Task to complete:
Copy the following data exactly and drop the pictures.

┄┄┄┄┄┄┄┄┄┄

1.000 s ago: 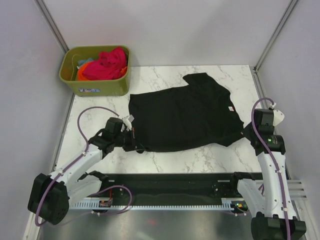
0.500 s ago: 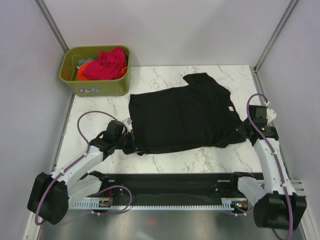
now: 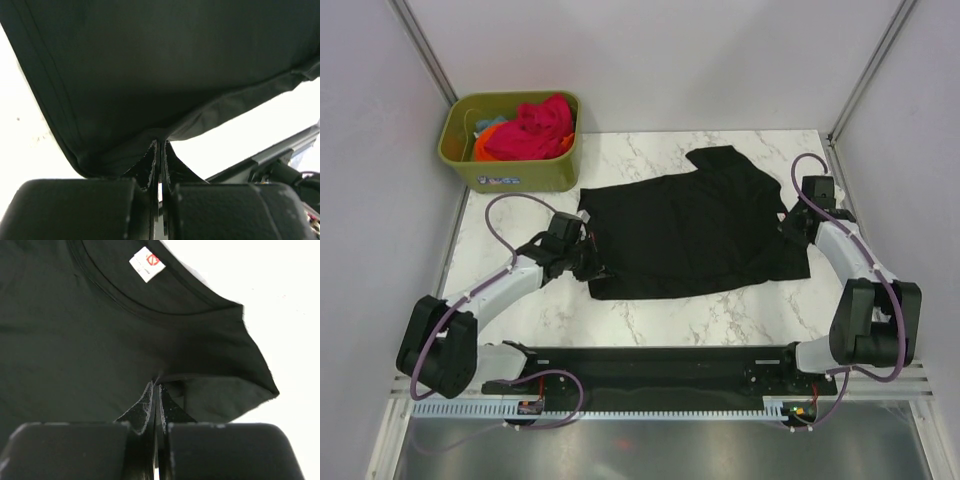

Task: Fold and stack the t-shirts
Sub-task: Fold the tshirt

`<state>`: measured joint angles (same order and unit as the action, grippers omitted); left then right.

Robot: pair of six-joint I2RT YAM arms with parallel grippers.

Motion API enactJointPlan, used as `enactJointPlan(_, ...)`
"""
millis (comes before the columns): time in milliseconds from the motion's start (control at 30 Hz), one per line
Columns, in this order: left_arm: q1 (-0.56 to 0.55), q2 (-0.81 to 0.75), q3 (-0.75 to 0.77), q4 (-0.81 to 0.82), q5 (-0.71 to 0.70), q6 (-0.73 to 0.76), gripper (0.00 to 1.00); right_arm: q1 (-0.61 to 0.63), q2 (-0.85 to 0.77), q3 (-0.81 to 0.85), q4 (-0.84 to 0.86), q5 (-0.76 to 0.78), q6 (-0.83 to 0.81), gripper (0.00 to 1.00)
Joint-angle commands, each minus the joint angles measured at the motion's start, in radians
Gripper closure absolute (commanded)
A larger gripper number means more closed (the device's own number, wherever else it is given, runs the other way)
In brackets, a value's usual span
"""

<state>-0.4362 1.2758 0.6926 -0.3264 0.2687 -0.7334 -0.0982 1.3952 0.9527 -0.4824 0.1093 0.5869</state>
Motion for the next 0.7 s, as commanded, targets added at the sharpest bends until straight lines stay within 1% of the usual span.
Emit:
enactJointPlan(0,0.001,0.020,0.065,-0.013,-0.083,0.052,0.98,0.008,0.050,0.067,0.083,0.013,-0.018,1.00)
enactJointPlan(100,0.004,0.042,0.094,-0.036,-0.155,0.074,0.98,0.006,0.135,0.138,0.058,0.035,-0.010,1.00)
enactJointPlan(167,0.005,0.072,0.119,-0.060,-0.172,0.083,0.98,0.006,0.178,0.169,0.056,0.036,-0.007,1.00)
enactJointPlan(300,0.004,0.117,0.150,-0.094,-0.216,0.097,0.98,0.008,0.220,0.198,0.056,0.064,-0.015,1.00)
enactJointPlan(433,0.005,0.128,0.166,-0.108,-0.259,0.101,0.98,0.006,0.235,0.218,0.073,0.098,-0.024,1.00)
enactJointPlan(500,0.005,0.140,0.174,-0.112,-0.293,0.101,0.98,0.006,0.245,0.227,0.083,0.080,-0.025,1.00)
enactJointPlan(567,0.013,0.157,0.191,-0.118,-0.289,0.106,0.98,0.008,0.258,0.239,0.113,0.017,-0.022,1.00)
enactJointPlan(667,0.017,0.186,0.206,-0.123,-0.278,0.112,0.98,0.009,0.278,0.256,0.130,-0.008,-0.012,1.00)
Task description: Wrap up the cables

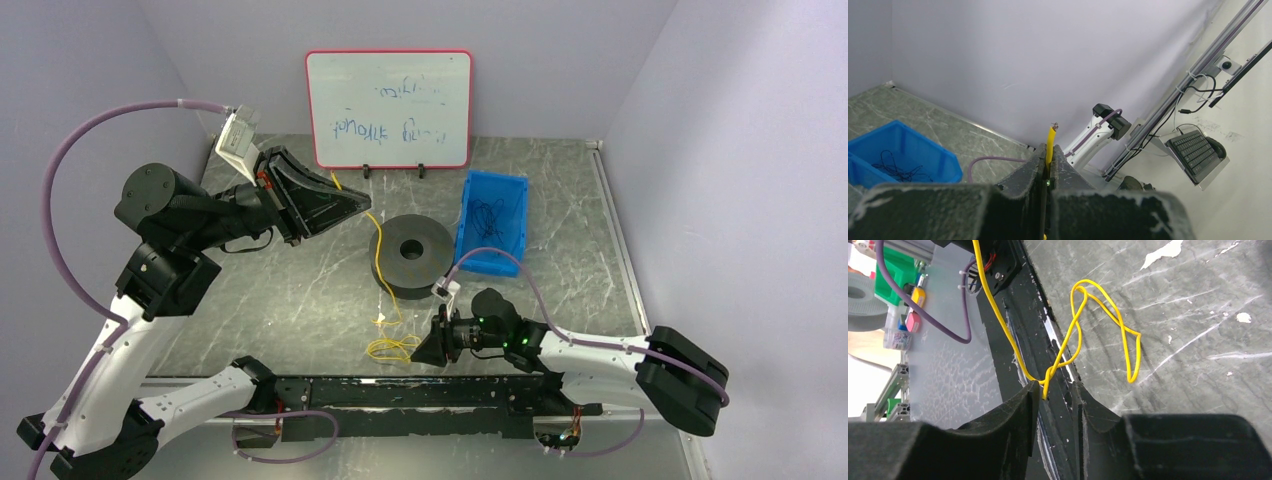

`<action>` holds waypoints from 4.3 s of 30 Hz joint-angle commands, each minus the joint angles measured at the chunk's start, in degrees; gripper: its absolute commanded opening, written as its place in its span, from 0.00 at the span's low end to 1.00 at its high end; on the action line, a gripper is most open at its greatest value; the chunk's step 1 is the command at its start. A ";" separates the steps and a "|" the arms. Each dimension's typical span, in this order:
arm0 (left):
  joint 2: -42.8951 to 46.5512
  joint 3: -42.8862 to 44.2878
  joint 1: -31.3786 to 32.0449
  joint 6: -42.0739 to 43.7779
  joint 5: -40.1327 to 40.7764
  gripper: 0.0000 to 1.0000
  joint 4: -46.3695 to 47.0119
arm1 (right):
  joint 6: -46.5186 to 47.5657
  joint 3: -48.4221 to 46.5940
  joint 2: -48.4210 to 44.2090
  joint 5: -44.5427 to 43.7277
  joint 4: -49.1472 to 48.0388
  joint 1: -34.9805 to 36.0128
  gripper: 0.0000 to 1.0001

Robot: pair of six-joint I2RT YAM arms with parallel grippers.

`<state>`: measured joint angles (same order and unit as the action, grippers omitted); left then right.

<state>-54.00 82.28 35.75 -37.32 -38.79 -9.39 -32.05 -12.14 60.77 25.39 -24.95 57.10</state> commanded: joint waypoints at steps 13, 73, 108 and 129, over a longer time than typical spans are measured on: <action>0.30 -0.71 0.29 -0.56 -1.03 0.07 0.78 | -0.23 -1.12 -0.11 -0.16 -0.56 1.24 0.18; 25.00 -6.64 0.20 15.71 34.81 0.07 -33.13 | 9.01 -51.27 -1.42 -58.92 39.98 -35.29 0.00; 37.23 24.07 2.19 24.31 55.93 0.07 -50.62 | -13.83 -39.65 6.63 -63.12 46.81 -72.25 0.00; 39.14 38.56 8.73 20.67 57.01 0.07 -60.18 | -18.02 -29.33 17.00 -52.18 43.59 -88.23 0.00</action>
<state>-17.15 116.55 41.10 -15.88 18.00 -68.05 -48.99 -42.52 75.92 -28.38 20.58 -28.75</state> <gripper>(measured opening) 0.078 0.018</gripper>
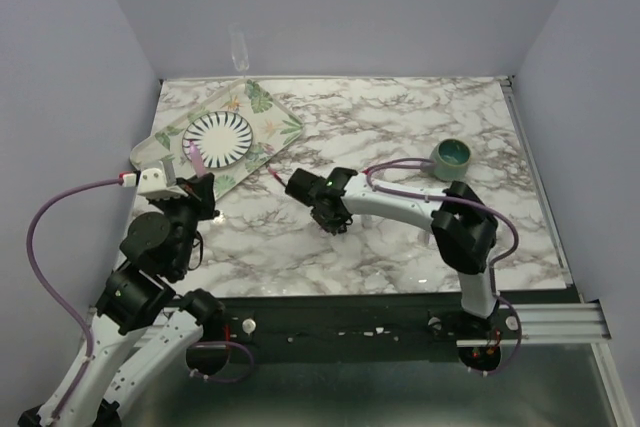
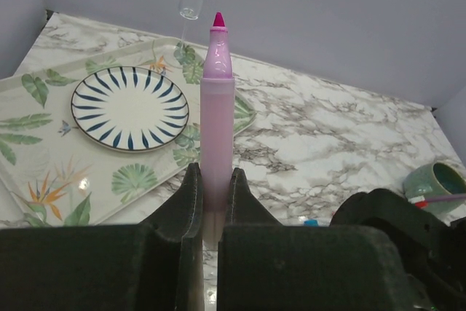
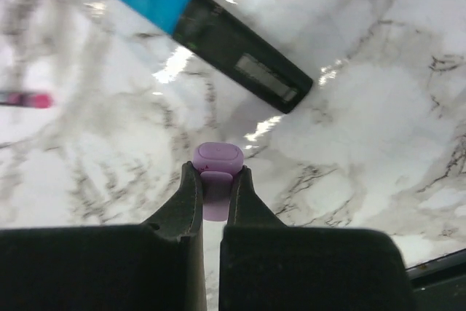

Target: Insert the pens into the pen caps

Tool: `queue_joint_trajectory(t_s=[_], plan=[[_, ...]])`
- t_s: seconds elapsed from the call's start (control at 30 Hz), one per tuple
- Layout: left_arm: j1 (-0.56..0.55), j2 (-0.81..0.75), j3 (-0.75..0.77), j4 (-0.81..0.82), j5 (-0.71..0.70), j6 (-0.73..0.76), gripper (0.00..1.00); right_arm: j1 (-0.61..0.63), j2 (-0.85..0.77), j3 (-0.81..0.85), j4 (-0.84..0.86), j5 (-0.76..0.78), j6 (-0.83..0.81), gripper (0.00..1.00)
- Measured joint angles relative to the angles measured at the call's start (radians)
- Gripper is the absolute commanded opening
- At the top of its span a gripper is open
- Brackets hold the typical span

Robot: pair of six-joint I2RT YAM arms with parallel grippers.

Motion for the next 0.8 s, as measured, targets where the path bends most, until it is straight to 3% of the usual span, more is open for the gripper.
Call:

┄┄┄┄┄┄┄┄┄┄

Expected answer:
1.000 s ago: 
0.500 s ago: 
now: 

Task: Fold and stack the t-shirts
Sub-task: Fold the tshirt

`<state>`: measured joint angles (same order and unit as the action, grippers omitted); left then right.

Robot: pair of six-joint I2RT YAM arms with parallel grippers.

Motion API enactJointPlan, used as `enactJointPlan(_, ...)`
"""
millis (comes before the columns): time in milliseconds from the motion's start (control at 30 Hz), one per line
Columns, in this order: left_arm: q1 (-0.56 to 0.55), q2 (-0.81 to 0.75), q3 (-0.75 to 0.77), q4 (-0.81 to 0.82), q5 (-0.71 to 0.70), q6 (-0.73 to 0.76), gripper (0.00 to 1.00); right_arm: q1 (-0.61 to 0.63), q2 (-0.85 to 0.77), q3 (-0.81 to 0.85), q4 (-0.84 to 0.86), q5 (-0.76 to 0.78), q6 (-0.83 to 0.81), gripper (0.00 to 1.00)
Joint-angle commands, each minus the joint angles measured at the motion's start, in radians
Gripper closure absolute (commanded)
A larger gripper number means more closed (the device's own number, wherever else it is given, runs the other way)
In brackets, a value's usual span
"""

<state>-0.4362 1.2758 0.6926 -0.3264 0.2687 -0.7334 -0.0982 1.3952 0.9527 -0.4824 0.1093 0.5869</state>
Motion for the next 0.7 s, as commanded, targets added at the sharpest bends until straight lines stay within 1% of the usual span.
Emit:
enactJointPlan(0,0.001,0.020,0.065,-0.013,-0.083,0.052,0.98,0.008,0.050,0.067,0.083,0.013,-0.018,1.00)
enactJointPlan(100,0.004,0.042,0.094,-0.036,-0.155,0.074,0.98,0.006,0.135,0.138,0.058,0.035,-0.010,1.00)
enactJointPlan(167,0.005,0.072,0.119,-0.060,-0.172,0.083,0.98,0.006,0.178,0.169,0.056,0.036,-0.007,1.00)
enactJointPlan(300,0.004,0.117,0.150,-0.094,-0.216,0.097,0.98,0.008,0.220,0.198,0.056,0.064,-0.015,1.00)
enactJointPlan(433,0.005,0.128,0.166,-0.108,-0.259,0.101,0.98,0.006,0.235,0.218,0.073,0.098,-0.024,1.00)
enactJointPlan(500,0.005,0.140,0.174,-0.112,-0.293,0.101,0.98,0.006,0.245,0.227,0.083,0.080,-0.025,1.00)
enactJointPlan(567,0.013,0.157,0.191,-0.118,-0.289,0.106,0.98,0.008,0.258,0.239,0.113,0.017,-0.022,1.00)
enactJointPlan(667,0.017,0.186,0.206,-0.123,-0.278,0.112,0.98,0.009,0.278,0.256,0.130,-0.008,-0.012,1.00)
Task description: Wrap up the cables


`<action>` holds waypoints from 4.3 s of 30 Hz joint-angle commands, each minus the joint angles measured at the chunk's start, in degrees; gripper: its absolute commanded opening, written as its place in its span, from 0.00 at the span's low end to 1.00 at its high end; on the action line, a gripper is most open at its greatest value; the chunk's step 1 is the command at its start. A ";" separates the steps and a "|" the arms. Each dimension's typical span, in this order:
arm0 (left):
  joint 2: -42.8951 to 46.5512
  joint 3: -42.8862 to 44.2878
  joint 1: -31.3786 to 32.0449
  joint 6: -42.0739 to 43.7779
  joint 5: -40.1327 to 40.7764
  gripper: 0.0000 to 1.0000
  joint 4: -46.3695 to 47.0119
arm1 (right):
  joint 6: -46.5186 to 47.5657
  joint 3: -48.4221 to 46.5940
  joint 2: -48.4210 to 44.2090
  joint 5: -44.5427 to 43.7277
  joint 4: -49.1472 to 48.0388
  joint 1: -34.9805 to 36.0128
  gripper: 0.0000 to 1.0001

Robot: pair of six-joint I2RT YAM arms with parallel grippers.

`<state>`: measured joint angles (same order and unit as the action, grippers omitted); left then right.

<state>-54.00 82.28 35.75 -37.32 -38.79 -9.39 -32.05 -12.14 60.77 25.39 -24.95 57.10</state> commanded: joint waypoints at steps 13, 73, 108 and 129, over a longer time than typical spans are measured on: <action>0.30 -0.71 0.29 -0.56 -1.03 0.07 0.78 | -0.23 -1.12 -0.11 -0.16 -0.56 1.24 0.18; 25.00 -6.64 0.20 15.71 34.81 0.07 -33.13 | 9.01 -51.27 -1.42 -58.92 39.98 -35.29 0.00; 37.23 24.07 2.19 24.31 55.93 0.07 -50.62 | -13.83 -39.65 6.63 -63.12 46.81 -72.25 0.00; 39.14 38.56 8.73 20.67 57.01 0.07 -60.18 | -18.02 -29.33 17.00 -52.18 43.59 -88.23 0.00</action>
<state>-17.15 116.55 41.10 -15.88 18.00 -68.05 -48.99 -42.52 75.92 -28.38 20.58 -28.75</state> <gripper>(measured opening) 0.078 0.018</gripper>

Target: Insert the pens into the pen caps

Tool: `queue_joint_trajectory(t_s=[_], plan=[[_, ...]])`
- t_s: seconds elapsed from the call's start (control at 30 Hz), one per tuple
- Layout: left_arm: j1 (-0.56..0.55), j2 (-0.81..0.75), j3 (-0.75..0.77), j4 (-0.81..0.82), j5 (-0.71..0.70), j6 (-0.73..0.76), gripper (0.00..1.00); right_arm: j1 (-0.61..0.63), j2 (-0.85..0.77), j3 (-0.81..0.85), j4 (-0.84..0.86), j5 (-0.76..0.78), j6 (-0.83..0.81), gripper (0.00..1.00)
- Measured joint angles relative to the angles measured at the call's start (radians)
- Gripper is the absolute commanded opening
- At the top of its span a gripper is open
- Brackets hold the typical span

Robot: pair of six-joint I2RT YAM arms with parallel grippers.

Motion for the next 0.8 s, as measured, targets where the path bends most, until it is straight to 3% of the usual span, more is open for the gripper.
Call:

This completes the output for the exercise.